*Work request*
In the entries below, the lines from the one with "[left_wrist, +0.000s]" through the one with "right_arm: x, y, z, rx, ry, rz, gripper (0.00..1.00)" are to be copied exactly; both ends count.

Entries taken from a collection:
----------

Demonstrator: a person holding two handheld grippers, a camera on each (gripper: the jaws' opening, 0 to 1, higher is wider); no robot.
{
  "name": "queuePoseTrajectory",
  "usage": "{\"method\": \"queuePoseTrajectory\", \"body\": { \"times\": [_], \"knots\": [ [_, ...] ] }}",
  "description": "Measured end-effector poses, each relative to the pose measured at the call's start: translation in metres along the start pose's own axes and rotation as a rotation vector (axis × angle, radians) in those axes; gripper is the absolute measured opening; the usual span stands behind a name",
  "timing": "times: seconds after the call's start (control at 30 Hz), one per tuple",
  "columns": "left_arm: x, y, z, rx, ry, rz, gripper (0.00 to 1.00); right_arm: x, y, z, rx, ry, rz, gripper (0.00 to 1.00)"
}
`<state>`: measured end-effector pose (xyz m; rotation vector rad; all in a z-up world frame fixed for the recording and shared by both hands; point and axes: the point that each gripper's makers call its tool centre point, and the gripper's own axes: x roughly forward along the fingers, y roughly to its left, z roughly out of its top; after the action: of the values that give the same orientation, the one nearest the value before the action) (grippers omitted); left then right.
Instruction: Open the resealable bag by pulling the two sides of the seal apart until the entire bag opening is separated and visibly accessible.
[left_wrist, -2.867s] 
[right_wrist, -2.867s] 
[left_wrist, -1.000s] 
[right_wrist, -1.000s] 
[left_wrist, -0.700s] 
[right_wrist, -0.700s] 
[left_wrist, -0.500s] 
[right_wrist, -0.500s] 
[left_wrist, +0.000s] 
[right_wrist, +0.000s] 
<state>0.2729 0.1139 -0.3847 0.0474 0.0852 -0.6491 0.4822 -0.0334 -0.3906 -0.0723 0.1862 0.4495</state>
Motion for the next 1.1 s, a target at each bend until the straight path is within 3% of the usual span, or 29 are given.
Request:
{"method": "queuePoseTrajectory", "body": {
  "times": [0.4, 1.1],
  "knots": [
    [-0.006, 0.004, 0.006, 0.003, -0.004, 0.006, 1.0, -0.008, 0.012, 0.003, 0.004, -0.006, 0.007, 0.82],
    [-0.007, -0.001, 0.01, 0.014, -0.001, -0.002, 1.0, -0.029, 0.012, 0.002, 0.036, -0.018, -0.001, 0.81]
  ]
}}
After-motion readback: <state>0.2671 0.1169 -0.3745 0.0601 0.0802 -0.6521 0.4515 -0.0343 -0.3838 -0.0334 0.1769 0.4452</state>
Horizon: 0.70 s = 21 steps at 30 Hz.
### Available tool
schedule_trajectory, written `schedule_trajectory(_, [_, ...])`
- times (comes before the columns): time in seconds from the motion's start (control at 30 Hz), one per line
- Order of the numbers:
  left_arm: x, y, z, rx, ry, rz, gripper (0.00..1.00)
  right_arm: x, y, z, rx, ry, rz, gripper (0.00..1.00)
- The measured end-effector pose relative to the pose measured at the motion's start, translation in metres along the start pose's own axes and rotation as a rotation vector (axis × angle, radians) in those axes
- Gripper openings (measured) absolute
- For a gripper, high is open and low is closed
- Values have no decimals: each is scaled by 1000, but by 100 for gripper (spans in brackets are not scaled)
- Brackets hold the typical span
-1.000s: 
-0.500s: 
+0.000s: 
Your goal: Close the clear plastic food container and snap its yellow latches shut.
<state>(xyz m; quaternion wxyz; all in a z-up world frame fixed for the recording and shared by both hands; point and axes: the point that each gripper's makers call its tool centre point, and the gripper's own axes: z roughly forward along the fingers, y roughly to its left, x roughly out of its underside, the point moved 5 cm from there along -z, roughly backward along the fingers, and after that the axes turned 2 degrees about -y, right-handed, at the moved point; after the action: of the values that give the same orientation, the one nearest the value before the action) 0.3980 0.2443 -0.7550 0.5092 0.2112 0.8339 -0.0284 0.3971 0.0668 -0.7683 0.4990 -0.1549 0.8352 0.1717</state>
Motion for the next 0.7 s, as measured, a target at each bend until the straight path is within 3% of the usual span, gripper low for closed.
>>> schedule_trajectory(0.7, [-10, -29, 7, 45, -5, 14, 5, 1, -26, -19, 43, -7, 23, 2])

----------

*Response to this exercise*
[left_wrist, +0.000s] 
[right_wrist, +0.000s] 
<state>0.2729 0.1139 -0.3847 0.0474 0.0852 -0.6491 0.4822 -0.0334 -0.3906 -0.0723 0.1862 0.4495</state>
Motion for the next 1.1 s, a target at each bend until the straight path is within 3% of the usual span, or 29 are given.
Request:
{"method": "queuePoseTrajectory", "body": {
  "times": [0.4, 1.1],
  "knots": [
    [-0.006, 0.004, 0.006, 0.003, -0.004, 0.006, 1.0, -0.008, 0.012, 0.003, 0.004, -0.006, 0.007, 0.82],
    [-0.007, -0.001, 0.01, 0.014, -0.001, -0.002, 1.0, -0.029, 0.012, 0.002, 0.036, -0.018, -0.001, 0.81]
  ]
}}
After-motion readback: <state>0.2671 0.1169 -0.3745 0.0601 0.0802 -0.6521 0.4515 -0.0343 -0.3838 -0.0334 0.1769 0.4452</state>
Horizon: 0.70 s = 21 steps at 30 Hz.
### Available tool
schedule_trajectory, written `schedule_trajectory(_, [_, ...])`
- times (comes before the columns): time in seconds from the motion's start (control at 30 Hz), one per line
- Order of the numbers:
  left_arm: x, y, z, rx, ry, rz, gripper (0.00..1.00)
  right_arm: x, y, z, rx, ry, rz, gripper (0.00..1.00)

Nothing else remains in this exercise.